Concurrent Resolution on the Budget for Fiscal Year 2014

Floor Speech

Location: Washington, DC


Ms. MURKOWSKI. Mr. President, I came to the floor, as Senator Isakson from Georgia and Senator Shaheen from New Hampshire were speaking about the biennial budget amendment and the effort they have undertaken. I just want to acknowledge their leadership on this issue. I think it is smart, I think it is wise, and I think it is something that we as a Senate should surely consider. I wanted to just make that brief comment.

As the ranking member of the Energy and Natural Resources Committee, I know bipartisan progress on energy is possible in this Congress. While it may take our committee some time to develop, consider, and complete legislation within this area, we have a great opportunity to take the first step forward today through the adoption of a number of energy-related amendments that I have offered. I filed three amendments that would help us seize on the historic opportunities within our reach. I hope the Senate would agree to adjust the resolution before us to reflect their beneficial impact.

The first amendment that I have introduced is cosponsored by the Senator from Missouri, Mr. Blunt.

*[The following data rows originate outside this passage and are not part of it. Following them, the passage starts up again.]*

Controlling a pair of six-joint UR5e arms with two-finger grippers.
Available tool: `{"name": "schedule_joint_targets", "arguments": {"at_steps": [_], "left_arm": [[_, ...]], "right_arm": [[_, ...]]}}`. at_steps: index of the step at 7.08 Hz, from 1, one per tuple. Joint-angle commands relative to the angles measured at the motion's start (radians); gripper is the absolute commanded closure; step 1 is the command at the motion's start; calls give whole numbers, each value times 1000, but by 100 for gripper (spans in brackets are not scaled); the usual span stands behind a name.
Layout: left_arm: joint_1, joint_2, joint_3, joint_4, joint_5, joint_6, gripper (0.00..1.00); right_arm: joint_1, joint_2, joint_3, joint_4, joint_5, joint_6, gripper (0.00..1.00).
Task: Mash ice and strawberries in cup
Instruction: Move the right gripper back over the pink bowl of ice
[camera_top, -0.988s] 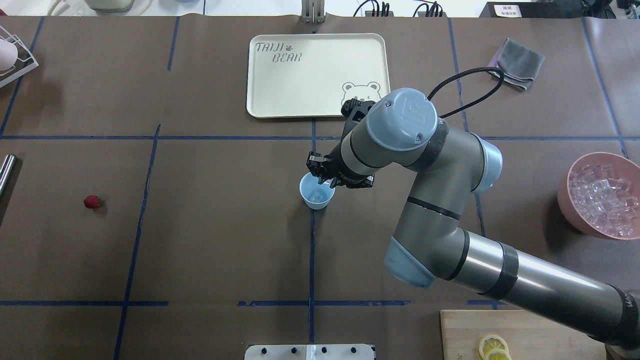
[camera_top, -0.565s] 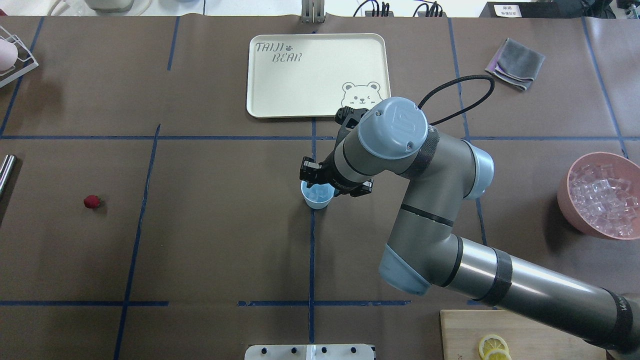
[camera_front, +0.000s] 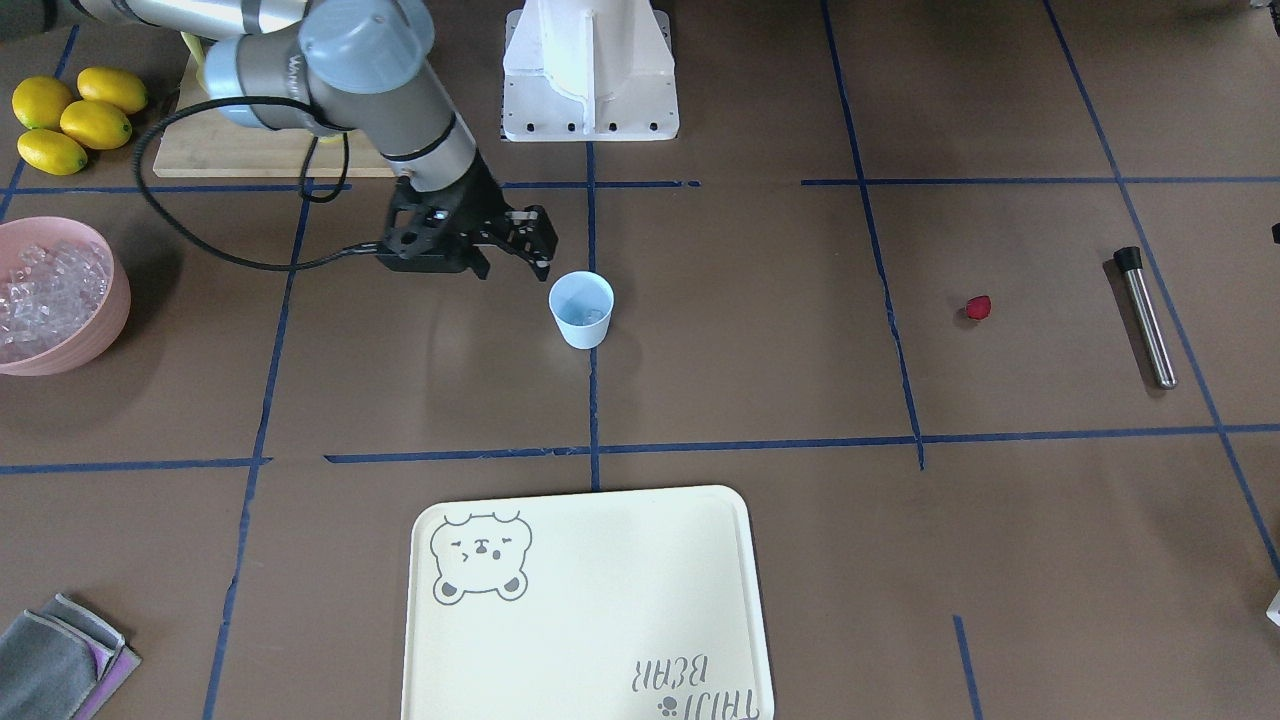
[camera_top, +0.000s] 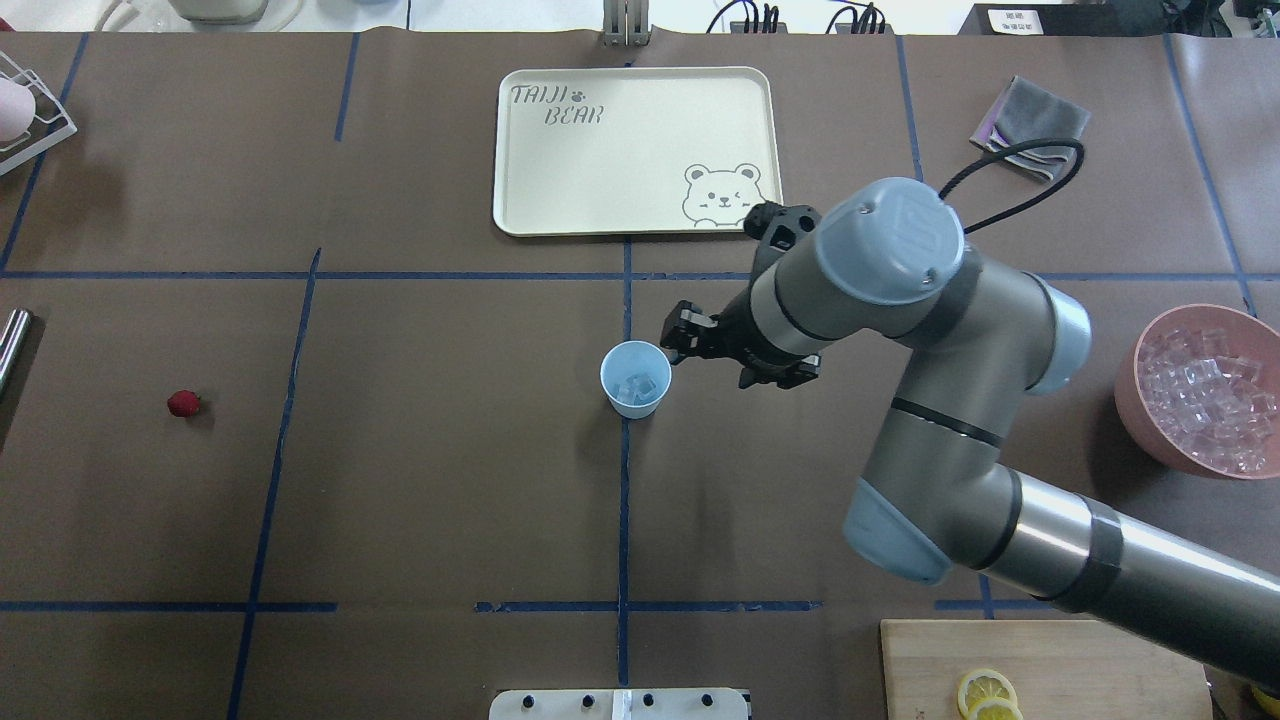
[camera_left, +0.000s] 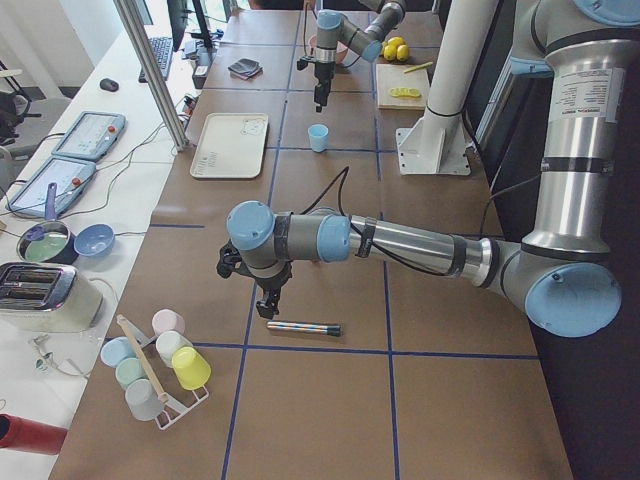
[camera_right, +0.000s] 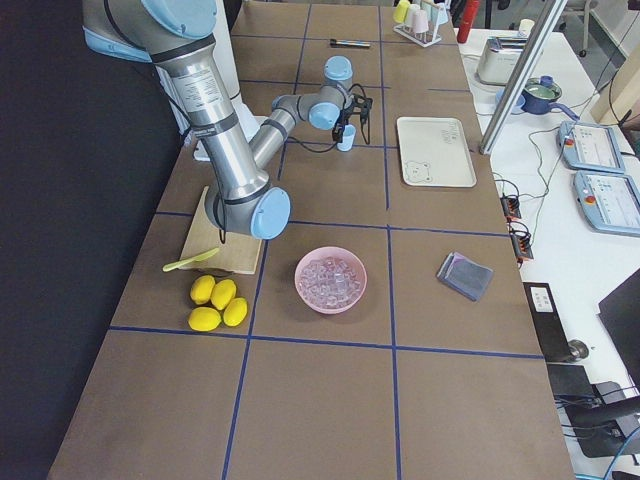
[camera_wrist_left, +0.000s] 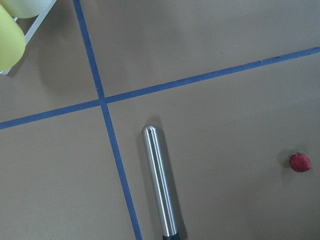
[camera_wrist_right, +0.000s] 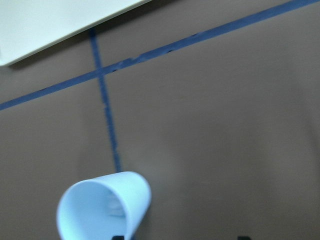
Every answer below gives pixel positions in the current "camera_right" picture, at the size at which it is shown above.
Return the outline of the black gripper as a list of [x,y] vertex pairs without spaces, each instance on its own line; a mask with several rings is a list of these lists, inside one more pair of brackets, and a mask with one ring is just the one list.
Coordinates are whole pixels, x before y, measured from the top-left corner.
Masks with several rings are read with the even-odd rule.
[[348,106],[341,110],[341,122],[337,122],[332,129],[332,140],[334,142],[342,142],[345,124],[350,121],[353,115],[359,116],[361,124],[369,122],[373,99],[359,94],[354,94]]

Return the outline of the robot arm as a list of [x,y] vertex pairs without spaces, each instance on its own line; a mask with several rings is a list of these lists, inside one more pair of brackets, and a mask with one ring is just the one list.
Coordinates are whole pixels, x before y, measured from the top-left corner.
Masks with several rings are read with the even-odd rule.
[[351,117],[357,115],[363,139],[369,143],[373,99],[352,77],[351,61],[345,56],[332,56],[324,65],[324,83],[318,92],[277,97],[271,115],[249,141],[256,165],[265,167],[301,122],[329,131],[338,145],[347,137]]
[[276,109],[246,138],[214,60],[214,1],[85,1],[86,41],[96,52],[164,69],[213,165],[207,215],[220,230],[269,240],[286,227],[291,203],[264,167],[296,125]]

It would raise an estimated $3.1 billion--not through taxes but by facilitating new energy production on Federal lands and waters that are currently not open to development.

It is worth noting that the $3.1 billion estimate is probably far too low. Almost certainly that number does not account for the substantial receipts that would result from a good plan to boost Federal production offshore and onshore in Alaska and across the continental United States. But for this amendment, we relied on the Congressional Budget Office estimates for receipts that we already know we can raise. If we were to take action today, we will also generate far greater receipts in the years ahead. CBO doesn't assume that production will begin within its 10-year window, but it has acknowledged that Federal receipts will grow tremendously by several billion dollars a year once it does.

Some Members might question why this amendment is even necessary at all. They know that oil and natural gas production is rising in this country. After watching a few campaign ads, listening to a few speeches, they might think that everything is fine right now. But that is hardly the case. While overall production has in fact risen, the entirety of that increase has been from State and private lands. Production on our Federal lands and waters--the only area that the Federal Government is responsible for managing--has actually fallen.

According to the Congressional Research Service, oil production on Federal lands is down 6 percent since 2009 while natural gas production is down 21 percent. Just as worrisome, the pace of permitting--which is a key indicator for future production--has also slowed.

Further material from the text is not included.